Work instructions: From the entries below, return exactly the lines beginning at the one that contains "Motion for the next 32" and ending at the one that contains "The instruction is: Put", both of them included, and only those lines.

—————

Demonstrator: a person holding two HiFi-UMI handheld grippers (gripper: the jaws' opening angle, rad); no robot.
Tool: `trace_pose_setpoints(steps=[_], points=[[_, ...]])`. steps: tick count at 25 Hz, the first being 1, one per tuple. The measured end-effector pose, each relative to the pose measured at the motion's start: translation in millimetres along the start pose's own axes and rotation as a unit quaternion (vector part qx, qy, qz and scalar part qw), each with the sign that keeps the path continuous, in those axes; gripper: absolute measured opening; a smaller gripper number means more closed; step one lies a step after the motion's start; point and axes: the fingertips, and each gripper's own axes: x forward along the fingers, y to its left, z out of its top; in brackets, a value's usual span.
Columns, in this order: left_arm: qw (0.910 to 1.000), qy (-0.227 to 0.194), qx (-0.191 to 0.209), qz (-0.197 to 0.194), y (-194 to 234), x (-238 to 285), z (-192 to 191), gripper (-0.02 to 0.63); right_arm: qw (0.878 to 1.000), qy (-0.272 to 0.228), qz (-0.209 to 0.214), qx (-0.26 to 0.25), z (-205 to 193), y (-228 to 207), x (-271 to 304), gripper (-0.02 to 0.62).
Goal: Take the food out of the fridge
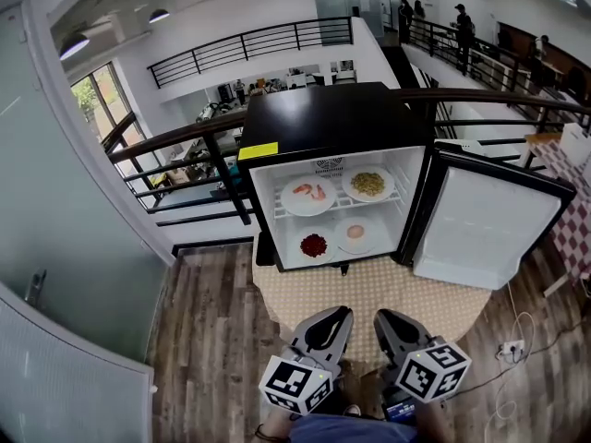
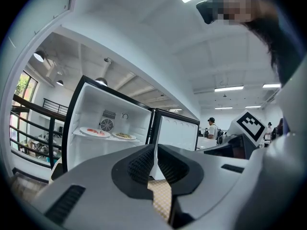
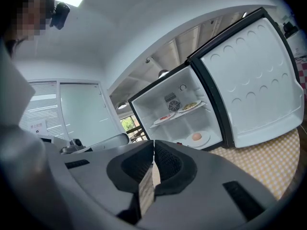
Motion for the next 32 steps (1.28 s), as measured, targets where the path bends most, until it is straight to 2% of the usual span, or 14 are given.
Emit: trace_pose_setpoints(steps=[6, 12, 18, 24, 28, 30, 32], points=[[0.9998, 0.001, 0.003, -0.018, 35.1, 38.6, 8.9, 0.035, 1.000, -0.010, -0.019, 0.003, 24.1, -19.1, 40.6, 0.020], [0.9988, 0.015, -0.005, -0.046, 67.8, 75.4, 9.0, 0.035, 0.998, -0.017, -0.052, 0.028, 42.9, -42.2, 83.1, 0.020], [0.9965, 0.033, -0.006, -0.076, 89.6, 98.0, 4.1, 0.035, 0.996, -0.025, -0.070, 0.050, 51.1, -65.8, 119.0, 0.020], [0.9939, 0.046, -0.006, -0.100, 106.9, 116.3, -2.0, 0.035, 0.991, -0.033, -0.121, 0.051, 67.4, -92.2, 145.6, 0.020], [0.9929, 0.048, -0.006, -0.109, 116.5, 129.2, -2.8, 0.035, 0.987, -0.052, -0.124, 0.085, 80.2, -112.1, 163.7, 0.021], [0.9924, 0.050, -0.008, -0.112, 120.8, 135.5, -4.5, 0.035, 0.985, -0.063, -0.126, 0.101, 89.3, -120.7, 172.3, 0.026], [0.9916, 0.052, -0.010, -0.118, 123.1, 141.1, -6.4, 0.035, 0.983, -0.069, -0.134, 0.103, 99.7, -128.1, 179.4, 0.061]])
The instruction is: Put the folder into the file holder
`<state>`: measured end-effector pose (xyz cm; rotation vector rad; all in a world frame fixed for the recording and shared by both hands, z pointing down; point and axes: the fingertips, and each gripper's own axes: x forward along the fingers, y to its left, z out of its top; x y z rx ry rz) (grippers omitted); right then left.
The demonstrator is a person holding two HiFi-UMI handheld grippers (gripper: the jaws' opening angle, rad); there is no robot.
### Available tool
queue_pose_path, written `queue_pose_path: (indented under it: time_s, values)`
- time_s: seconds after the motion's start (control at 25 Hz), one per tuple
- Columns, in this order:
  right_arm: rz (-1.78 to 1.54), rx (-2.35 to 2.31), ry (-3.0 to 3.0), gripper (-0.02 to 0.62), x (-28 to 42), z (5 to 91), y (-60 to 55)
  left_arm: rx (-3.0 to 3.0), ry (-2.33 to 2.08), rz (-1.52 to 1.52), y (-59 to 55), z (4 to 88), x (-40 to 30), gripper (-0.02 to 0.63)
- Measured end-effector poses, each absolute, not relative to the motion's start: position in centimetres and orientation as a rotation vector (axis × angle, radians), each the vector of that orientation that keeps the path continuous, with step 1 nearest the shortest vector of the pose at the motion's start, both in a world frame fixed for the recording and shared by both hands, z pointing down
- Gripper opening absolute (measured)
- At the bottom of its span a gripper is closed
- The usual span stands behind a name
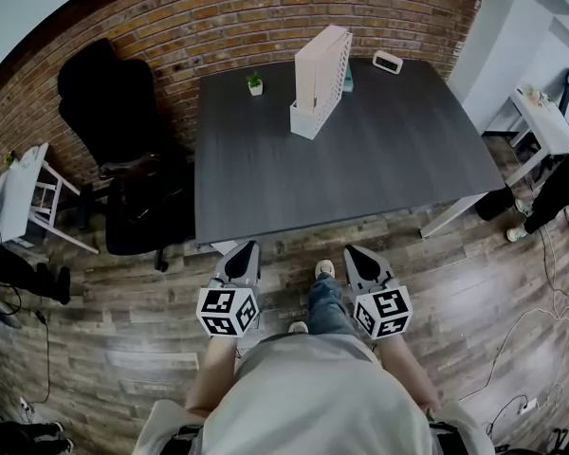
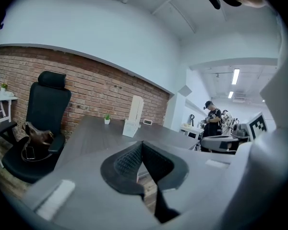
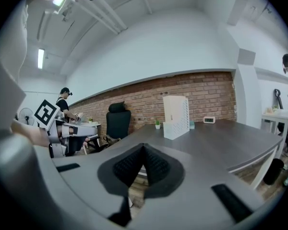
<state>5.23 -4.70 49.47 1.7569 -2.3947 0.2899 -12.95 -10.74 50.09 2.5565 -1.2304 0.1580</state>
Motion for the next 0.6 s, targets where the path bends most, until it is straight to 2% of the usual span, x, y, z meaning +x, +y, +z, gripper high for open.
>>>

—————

Response area:
Motion for the next 32 steps (1.28 s), as measured, targets where the path bends most, until it is straight to 2% of the usual span, or 14 are given.
Emit: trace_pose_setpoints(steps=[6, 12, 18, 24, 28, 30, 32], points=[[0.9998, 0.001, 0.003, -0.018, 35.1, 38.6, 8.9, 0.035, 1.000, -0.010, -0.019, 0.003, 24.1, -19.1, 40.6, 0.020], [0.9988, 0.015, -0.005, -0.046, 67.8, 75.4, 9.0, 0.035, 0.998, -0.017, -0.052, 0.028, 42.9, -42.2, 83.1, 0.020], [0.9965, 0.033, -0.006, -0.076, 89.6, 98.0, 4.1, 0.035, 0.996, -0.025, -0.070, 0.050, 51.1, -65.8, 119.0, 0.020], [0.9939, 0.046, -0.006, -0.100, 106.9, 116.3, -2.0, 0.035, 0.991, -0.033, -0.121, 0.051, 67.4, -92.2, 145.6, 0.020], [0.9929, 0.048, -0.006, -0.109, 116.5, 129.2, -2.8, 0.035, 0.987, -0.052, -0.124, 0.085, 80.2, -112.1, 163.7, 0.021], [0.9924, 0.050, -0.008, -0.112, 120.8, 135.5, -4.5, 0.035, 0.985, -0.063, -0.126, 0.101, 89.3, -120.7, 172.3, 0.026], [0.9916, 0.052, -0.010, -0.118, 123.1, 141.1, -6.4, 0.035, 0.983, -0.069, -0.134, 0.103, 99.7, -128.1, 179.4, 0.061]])
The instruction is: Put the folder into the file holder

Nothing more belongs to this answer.